Oui, Lovelock croit que l’humain nuit à la Terre par ses émissions de GES. Par contre, je ne parle pas de cela; je parle de l’hypothèse de Gaïa. Je l’ai résumée en une ligne plus haut et elle comporte plusieurs versions, mais en voici une:
« Les mécanismes de la géosphère, de l’atmosphère, de l’hydrosphère et de la biosphère fonctionnent de façon interreliée afin de favoriser l’évolution de la vie sur Terre. »
Cette version est relativement logique. Elle dit que grâce à la présence d’êtres vivants sur Terre, ceux-ci créent des procédés en lien avec la Terre pour pouvoir survivre, et donc que les autres espèces adaptées à ces conditions ne survivent.

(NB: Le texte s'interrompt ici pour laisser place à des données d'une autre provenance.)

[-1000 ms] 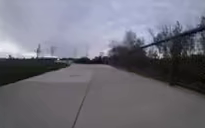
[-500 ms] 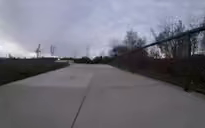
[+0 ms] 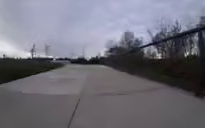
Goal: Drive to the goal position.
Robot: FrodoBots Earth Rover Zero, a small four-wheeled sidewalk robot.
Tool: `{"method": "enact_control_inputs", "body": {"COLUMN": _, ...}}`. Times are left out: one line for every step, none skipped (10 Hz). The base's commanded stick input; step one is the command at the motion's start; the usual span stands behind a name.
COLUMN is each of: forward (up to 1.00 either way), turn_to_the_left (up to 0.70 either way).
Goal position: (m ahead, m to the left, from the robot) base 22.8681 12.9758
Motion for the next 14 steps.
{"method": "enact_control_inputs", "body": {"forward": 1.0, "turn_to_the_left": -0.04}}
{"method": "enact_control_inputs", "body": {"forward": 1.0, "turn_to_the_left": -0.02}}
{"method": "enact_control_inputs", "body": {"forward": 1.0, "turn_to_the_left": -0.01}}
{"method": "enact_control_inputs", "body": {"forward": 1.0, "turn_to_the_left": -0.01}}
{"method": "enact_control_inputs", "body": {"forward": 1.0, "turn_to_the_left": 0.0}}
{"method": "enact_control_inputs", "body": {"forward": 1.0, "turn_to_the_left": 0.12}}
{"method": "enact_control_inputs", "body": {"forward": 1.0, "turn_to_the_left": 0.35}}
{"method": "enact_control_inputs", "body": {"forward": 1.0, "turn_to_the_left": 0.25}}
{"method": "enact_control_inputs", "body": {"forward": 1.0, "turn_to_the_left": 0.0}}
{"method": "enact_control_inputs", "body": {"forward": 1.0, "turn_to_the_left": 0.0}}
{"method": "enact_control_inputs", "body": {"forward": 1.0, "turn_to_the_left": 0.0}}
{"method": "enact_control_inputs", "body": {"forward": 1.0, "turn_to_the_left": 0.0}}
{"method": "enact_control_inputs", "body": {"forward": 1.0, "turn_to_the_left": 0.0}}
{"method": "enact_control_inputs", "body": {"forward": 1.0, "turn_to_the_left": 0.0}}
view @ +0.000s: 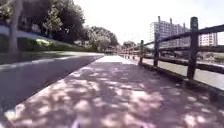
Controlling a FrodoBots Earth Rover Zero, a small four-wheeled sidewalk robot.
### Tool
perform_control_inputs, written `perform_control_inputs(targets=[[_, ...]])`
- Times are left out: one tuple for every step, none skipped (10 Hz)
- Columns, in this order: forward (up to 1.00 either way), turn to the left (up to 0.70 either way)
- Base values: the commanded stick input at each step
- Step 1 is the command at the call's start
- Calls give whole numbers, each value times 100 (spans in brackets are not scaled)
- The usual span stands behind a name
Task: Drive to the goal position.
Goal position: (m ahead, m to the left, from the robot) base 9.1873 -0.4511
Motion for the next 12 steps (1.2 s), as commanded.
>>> perform_control_inputs(targets=[[100, 0], [100, 0], [100, 0], [100, 0], [100, 0], [100, 0], [100, 0], [100, 0], [100, 0], [100, 0], [100, 0], [100, 0]])
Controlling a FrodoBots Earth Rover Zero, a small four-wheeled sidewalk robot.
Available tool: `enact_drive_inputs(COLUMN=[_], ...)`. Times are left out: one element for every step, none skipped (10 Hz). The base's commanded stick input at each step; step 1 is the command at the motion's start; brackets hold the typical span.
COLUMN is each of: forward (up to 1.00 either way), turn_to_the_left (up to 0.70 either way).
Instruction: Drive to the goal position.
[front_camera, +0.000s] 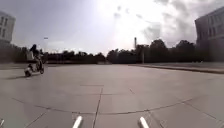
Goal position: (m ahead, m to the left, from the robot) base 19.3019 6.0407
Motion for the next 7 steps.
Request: enact_drive_inputs(forward=[0.99, 0.99, 0.99, 0.99, 0.99, 0.99, 0.99], turn_to_the_left=[0.19, 0.05, -0.01, -0.01, -0.01, -0.01, -0.01])
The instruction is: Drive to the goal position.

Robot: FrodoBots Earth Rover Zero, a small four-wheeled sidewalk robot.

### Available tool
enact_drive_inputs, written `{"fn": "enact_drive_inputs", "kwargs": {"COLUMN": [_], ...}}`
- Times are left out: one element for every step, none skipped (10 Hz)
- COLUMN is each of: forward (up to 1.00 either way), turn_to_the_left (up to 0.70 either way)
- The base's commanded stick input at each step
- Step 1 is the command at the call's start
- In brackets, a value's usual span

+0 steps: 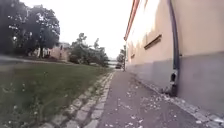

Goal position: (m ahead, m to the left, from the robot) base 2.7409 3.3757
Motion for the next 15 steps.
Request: {"fn": "enact_drive_inputs", "kwargs": {"forward": [0.44,0.44,0.44,0.44,0.44,0.44,0.44,0.44,0.44,0.44,0.44,0.44,0.44,0.44,0.44], "turn_to_the_left": [0.02,0.02,0.02,0.02,0.02,0.02,-0.04,-0.19,-0.27,-0.27,-0.27,-0.27,-0.27,-0.27,-0.27]}}
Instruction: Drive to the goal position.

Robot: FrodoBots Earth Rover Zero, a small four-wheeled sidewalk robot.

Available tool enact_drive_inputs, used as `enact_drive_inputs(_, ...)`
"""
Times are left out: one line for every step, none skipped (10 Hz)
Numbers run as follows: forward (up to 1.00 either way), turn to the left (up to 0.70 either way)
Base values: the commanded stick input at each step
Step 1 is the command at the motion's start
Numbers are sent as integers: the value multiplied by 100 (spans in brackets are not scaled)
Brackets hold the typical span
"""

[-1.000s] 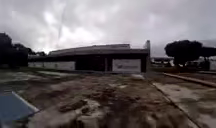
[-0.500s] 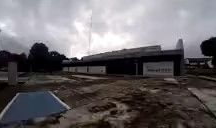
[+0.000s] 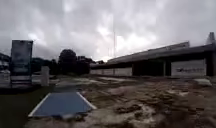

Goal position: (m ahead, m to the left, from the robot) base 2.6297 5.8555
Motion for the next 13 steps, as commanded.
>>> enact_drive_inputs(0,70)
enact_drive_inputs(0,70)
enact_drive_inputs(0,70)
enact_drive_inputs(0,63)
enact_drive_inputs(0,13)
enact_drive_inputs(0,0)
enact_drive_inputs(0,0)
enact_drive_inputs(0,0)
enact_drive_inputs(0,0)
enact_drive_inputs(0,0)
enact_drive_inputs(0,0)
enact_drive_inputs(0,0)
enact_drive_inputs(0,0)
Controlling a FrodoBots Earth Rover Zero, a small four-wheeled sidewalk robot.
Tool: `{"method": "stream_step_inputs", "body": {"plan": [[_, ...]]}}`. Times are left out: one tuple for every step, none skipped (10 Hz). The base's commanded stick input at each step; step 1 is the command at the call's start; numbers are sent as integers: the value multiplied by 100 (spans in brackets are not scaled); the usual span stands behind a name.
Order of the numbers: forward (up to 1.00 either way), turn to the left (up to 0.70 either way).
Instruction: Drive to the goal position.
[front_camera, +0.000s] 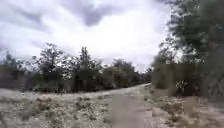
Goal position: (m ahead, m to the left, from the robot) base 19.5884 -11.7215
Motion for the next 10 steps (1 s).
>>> {"method": "stream_step_inputs", "body": {"plan": [[85, 0], [85, 0], [85, 0], [85, 0], [85, 0], [85, 0], [85, 0], [85, 0], [85, 0], [85, 0]]}}
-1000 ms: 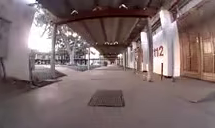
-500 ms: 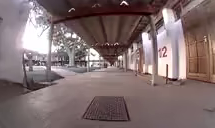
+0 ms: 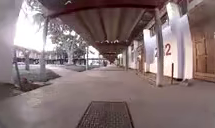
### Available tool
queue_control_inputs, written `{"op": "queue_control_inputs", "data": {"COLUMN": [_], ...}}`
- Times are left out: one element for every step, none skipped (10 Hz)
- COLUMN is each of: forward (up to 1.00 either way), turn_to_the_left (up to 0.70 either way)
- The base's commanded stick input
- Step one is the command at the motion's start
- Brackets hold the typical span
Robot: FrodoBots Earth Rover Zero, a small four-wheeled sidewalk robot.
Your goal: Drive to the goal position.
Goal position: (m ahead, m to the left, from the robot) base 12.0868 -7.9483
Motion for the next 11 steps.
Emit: {"op": "queue_control_inputs", "data": {"forward": [0.7,0.7,0.7,0.7,0.7,0.7,0.7,0.7,0.7,0.7,0.7], "turn_to_the_left": [0.0,0.0,0.0,0.0,0.0,0.0,0.0,0.0,0.0,0.0,0.0]}}
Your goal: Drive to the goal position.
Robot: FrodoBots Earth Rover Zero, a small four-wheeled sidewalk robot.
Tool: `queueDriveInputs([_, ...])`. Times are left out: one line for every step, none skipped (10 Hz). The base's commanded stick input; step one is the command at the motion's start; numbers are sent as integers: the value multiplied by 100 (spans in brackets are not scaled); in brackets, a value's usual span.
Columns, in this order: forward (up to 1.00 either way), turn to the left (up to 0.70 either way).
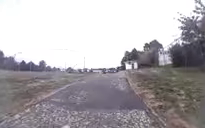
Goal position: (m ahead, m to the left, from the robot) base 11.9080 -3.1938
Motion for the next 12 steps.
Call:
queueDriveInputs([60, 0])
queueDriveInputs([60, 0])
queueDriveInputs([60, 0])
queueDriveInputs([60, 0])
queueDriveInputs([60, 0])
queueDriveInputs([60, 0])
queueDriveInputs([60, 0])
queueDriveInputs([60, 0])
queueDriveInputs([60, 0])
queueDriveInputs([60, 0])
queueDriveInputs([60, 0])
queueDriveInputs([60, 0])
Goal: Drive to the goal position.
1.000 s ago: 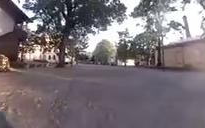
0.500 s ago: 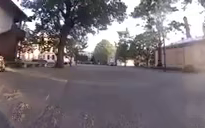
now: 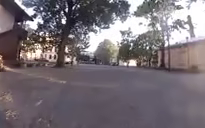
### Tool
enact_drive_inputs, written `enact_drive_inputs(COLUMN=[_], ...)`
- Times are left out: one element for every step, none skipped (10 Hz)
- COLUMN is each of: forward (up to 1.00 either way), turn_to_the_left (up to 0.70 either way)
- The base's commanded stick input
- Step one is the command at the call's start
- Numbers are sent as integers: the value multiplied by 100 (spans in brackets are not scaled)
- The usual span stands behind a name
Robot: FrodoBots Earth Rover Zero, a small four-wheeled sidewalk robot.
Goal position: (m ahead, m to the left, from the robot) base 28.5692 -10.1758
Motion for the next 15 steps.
enact_drive_inputs(forward=[70, 70, 70, 70, 70, 70, 70, 70, 70, 70, 70, 70, 70, 70, 70], turn_to_the_left=[35, 35, 35, 35, 35, 35, 35, 33, 3, 0, 0, 0, 0, 0, 0])
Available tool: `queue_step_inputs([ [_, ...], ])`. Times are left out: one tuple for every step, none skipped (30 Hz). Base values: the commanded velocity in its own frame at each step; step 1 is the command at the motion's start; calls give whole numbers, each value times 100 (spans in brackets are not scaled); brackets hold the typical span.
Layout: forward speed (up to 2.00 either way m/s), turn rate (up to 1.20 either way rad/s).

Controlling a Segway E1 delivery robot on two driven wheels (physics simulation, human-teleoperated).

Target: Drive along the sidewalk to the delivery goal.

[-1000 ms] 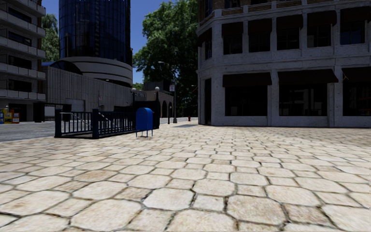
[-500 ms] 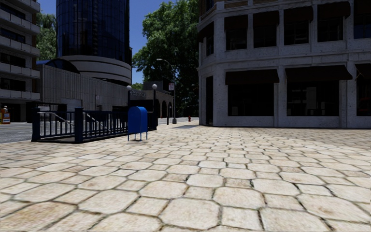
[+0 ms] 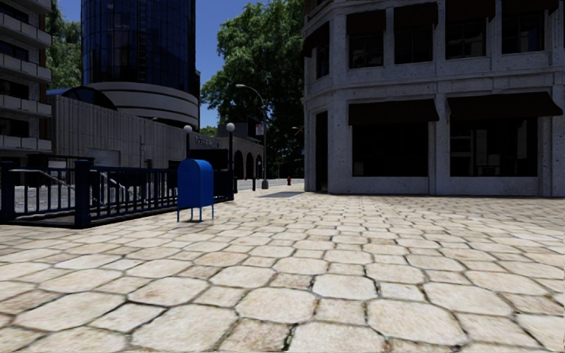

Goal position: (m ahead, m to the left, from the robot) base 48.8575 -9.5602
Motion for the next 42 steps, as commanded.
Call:
queue_step_inputs([
  [200,0],
  [200,0],
  [200,0],
  [200,0],
  [200,0],
  [200,0],
  [200,0],
  [200,0],
  [200,0],
  [200,0],
  [200,0],
  [200,0],
  [200,0],
  [200,0],
  [200,0],
  [200,0],
  [200,0],
  [200,0],
  [200,0],
  [200,0],
  [200,0],
  [200,0],
  [200,0],
  [200,0],
  [200,0],
  [200,0],
  [200,0],
  [200,0],
  [200,0],
  [200,0],
  [200,0],
  [200,0],
  [200,0],
  [200,0],
  [200,0],
  [200,0],
  [200,0],
  [200,0],
  [200,0],
  [200,0],
  [200,0],
  [200,0],
])
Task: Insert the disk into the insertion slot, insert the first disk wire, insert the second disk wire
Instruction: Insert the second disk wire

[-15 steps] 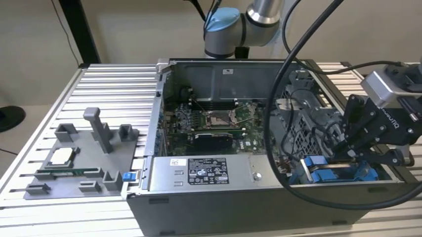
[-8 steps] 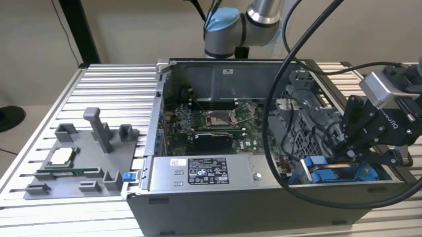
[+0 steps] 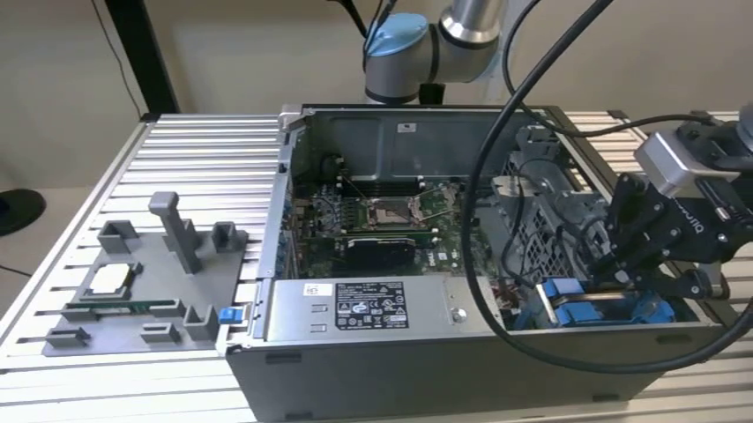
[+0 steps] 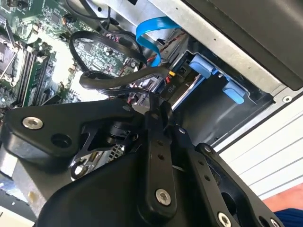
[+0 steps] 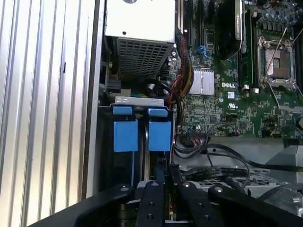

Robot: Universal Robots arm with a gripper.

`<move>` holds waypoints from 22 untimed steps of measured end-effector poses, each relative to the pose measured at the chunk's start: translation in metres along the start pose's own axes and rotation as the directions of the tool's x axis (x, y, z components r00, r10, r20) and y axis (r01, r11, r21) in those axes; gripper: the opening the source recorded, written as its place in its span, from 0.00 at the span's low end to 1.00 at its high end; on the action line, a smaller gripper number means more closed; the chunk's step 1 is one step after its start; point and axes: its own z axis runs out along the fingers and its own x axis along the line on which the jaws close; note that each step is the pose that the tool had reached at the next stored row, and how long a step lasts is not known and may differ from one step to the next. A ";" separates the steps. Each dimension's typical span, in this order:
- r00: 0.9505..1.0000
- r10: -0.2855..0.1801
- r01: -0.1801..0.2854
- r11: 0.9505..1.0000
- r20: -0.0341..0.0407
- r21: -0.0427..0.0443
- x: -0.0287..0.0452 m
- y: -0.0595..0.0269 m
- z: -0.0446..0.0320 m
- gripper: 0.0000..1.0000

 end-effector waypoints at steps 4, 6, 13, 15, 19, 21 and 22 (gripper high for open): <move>1.000 0.001 -0.001 1.000 0.002 -0.001 -0.0023 0.0030 -0.0137 0.00; 1.000 0.001 -0.001 1.000 0.002 -0.002 -0.0038 0.0045 -0.0219 0.00; 1.000 0.003 -0.003 1.000 0.002 -0.011 -0.0040 0.0055 -0.0267 0.00; 1.000 0.003 -0.003 1.000 0.002 -0.011 -0.0040 0.0055 -0.0267 0.00; 1.000 -0.003 0.003 1.000 0.001 0.009 -0.0041 0.0054 -0.0266 0.00; 1.000 -0.003 0.003 1.000 0.001 0.013 -0.0040 0.0053 -0.0266 0.00; 1.000 -0.003 0.003 1.000 0.001 0.014 -0.0041 0.0054 -0.0267 0.00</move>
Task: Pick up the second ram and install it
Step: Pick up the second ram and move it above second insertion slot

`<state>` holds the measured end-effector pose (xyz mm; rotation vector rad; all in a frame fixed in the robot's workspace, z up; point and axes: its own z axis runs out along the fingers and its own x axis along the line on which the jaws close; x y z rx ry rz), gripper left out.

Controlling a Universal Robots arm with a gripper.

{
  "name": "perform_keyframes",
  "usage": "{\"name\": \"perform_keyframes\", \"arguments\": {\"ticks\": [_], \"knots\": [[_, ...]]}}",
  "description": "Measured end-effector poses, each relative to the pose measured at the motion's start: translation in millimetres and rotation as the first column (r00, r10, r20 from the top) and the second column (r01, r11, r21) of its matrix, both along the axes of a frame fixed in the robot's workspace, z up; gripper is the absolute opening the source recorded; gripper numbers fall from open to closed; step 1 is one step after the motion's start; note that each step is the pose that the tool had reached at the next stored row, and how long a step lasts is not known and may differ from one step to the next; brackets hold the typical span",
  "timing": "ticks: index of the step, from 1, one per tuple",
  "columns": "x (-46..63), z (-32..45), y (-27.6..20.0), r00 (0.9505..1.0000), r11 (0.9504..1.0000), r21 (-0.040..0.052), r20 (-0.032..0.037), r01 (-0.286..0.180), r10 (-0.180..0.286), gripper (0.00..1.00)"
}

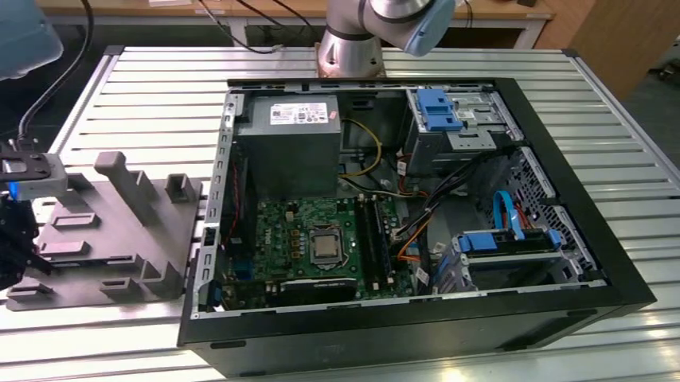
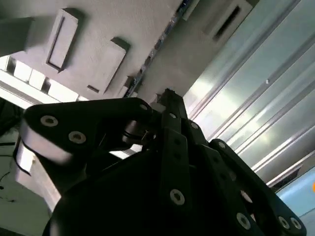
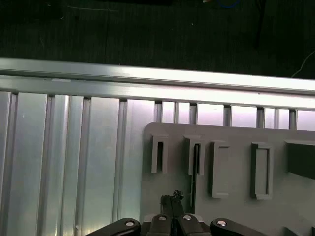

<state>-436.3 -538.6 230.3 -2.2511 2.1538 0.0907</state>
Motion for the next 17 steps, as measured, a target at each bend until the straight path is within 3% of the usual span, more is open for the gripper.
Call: {"name": "perform_keyframes", "arguments": {"ticks": [7,10,17], "knots": [[0.0,31.5,0.0,1.0,1.0,0.0002,0.0001,0.001,-0.001,0.1],[0.1,41.6,0.3,1.0,1.0,0.0001,0.0015,0.007,-0.007,0.1],[0.0,45.2,0.4,1.0,1.0,0.0032,0.0024,0.008,-0.008,0.1]]}}
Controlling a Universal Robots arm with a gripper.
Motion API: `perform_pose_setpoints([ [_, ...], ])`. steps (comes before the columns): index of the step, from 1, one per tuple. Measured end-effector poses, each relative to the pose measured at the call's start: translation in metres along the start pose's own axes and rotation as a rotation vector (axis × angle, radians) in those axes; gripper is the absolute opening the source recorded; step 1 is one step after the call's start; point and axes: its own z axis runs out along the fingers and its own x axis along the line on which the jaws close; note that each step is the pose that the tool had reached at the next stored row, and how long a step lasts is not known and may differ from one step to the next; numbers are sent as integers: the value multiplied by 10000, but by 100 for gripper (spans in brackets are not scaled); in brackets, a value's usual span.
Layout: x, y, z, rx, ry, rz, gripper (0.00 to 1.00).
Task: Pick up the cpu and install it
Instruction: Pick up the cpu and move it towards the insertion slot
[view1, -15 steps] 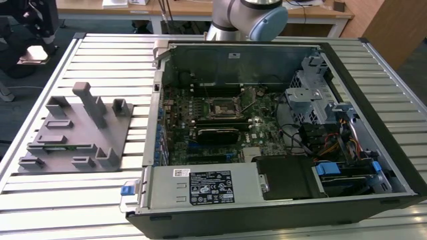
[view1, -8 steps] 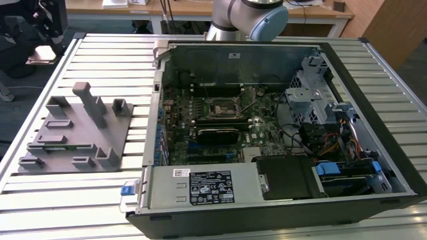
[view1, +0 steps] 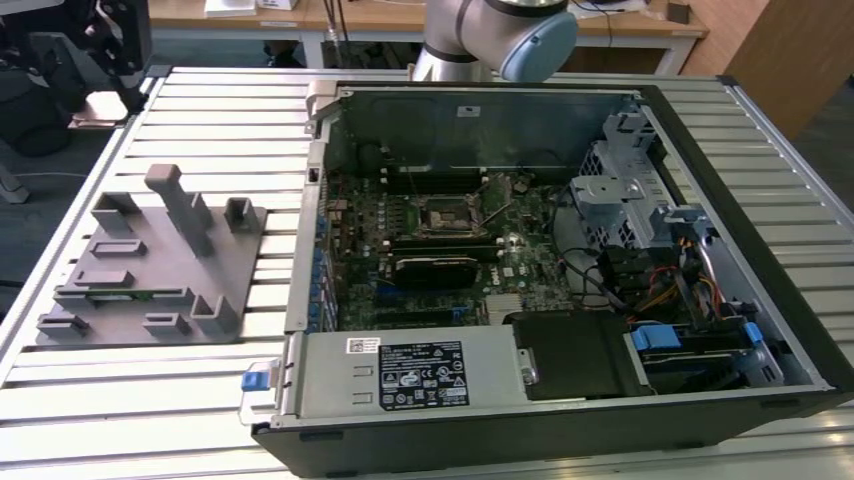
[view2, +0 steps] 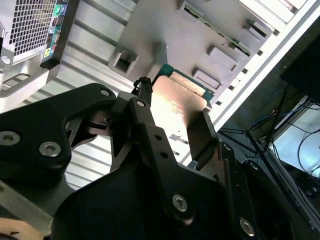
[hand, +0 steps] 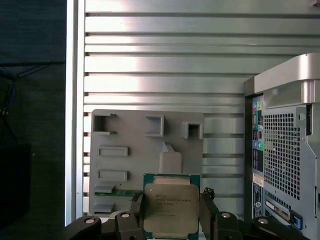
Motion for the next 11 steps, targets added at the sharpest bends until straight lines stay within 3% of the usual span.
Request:
perform_pose_setpoints([
  [11, -144, 13, 5, -1, 0, 0, 53],
])
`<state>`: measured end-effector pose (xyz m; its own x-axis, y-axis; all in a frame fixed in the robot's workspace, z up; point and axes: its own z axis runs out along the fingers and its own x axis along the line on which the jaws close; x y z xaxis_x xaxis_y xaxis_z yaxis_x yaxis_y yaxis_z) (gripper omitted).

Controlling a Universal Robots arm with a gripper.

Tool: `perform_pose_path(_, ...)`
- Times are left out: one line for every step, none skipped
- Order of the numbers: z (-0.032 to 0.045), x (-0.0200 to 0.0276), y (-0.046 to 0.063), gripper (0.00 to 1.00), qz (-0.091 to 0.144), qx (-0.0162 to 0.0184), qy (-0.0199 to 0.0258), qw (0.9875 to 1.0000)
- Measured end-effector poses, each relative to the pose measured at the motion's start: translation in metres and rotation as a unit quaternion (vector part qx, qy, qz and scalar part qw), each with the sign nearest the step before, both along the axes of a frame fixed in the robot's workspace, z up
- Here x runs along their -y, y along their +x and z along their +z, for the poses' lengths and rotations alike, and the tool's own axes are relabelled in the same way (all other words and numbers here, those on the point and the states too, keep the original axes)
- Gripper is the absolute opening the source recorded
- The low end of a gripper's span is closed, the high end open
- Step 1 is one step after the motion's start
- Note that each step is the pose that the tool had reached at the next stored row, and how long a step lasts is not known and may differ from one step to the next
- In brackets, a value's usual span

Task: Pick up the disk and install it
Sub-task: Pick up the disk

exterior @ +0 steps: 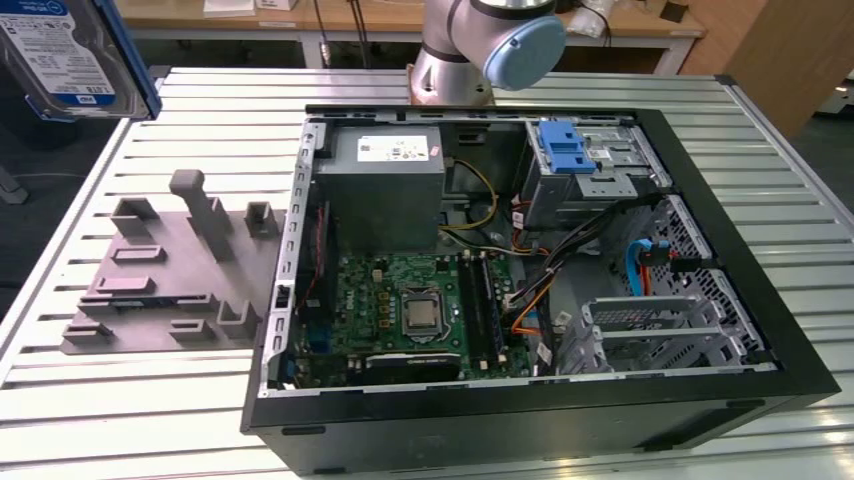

C’est une hypothèse, elle est questionnable sur plusieurs points malgré tout et Lovelock a d’ailleurs souvent été critiqué d’avoir vulgarisé ses travaux très scientifiques dans ses livres adressés au citoyen lambda sans background scientifique.
Totalement faux. Jamais ce mot n’a été utilisé dans ce but. De toute façon, on sort du débat scientifique pour se rendre à un débat « sémantique ».
Les cyanobactéries ont changé l’atmosphère en centaines de milliers d’années par un procédé basique de photosynthèse, ou de respiration inversée. Comparé à nos chambres à combustion qui se rendent à 1000 degrés Celsius et plus, c’est un peu différent. Si nos activités industrielles avaient un équivalent biologique, ce serait plus facile de prédire son effet. Malheureusement, il faut qu’on avoue que nos activités n’ont pas de précédent. Cela ne veut pas dire qu’ils sont la cause du changement climatique; ça veut dire qu’il faut explorer cette avenue elle aussi.
Les scientifiques qui contredisent les réchauffistes sont aussi d’accord avec la position que cette avenue d’émissions anthropogéniques doit être explorée plus en profondeur.
Mais les mécanismes régulateurs de la biosphère, et je suis d’accord avec toi, sont des processus lents. En règle générale et naturelle, ça prend beaucoup de temps pour créer un changement dans la composition de l’air aussi.
JE profite du moment pour souligner que tes interventions modérées et réfléchis sont bien intéressante Manx.
Je fais partie des sceptique en ce qui concerne les réchaufement climatique, mais je suis en plein accord avec l’idée que l’on pousse la recherche scientifique plus loin à ce sujet.